Re: [PATCH 0/8] v2 De-Couple sysfs memory directories from memory sections
From: Greg KH <hidden>
Date: 2010-09-29 02:54:31
Also in:
linux-mm, lkml
On Tue, Sep 28, 2010 at 10:12:18AM -0500, Robin Holt wrote:
On Tue, Sep 28, 2010 at 02:44:40PM +0200, Avi Kivity wrote:quoted
On 09/27/2010 09:09 PM, Nathan Fontenot wrote:quoted
This set of patches decouples the concept that a single memory section corresponds to a single directory in /sys/devices/system/memory/. On systems with large amounts of memory (1+ TB) there are perfomance issues related to creating the large number of sysfs directories. For a powerpc machine with 1 TB of memory we are creating 63,000+ directories. This is resulting in boot times of around 45-50 minutes for systems with 1 TB of memory and 8 hours for systems with 2 TB of memory. With this patch set applied I am now seeing boot times of 5 minutes or less. The root of this issue is in sysfs directory creation. Every time a directory is created a string compare is done against all sibling directories to ensure we do not create duplicates.

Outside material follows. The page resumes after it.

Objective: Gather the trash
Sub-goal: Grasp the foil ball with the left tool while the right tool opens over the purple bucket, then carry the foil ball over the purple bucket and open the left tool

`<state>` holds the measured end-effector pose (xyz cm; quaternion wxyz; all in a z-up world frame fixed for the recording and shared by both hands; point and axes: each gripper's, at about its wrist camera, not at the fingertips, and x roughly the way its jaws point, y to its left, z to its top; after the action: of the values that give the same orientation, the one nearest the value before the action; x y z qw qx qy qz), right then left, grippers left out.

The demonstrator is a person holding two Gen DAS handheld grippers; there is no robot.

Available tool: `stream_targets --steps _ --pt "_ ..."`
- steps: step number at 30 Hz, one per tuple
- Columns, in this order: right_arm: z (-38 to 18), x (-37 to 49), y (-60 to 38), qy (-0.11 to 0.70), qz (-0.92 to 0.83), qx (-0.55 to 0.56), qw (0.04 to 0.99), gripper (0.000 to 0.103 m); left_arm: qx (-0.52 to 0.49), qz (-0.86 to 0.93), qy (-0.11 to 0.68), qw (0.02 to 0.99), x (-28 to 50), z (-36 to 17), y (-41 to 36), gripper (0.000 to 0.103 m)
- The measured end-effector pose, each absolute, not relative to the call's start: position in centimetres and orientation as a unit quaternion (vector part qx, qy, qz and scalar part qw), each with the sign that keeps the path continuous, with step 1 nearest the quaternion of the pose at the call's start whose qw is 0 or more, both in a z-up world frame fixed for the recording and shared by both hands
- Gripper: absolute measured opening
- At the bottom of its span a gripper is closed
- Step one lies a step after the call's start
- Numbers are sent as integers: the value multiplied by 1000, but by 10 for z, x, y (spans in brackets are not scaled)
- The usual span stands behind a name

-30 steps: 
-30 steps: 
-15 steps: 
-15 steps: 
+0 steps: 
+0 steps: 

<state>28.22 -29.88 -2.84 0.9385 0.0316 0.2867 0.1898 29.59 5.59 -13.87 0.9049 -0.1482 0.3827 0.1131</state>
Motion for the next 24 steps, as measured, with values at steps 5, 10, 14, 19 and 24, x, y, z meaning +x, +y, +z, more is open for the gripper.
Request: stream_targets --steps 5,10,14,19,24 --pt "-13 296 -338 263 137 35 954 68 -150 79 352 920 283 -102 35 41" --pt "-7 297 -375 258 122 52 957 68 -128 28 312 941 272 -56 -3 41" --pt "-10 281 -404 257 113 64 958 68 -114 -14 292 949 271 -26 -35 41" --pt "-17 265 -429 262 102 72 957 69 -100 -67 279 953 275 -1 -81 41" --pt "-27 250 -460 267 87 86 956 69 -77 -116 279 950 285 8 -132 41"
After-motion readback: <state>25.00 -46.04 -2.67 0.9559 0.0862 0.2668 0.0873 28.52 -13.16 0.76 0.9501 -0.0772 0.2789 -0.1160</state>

The list of directory nodes in sysfs is kept as an unsorted list which results in this being an exponentially longer operation as the number of directories are created. The solution solved by this patch set is to allow a single directory in sysfs to span multiple memory sections. This is controlled by an optional architecturally defined function memory_block_size_bytes(). The default definition of this routine returns a memory block size equal to the memory section size. This maintains the current layout of sysfs memory directories as it appears to userspace to remain the same as it is today.Why not update sysfs directory creation to be fast, for example by using an rbtree instead of a linked list. This fixes an implementation problem in the kernel instead of working around it and creating a new ABI.Because the old ABI creates 129,000+ entries inside /sys/devices/system/memory with their associated links from /sys/devices/system/node/node*/ back to those directory entries. Thankfully things like rpm, hald, and other miscellaneous commands scan that information.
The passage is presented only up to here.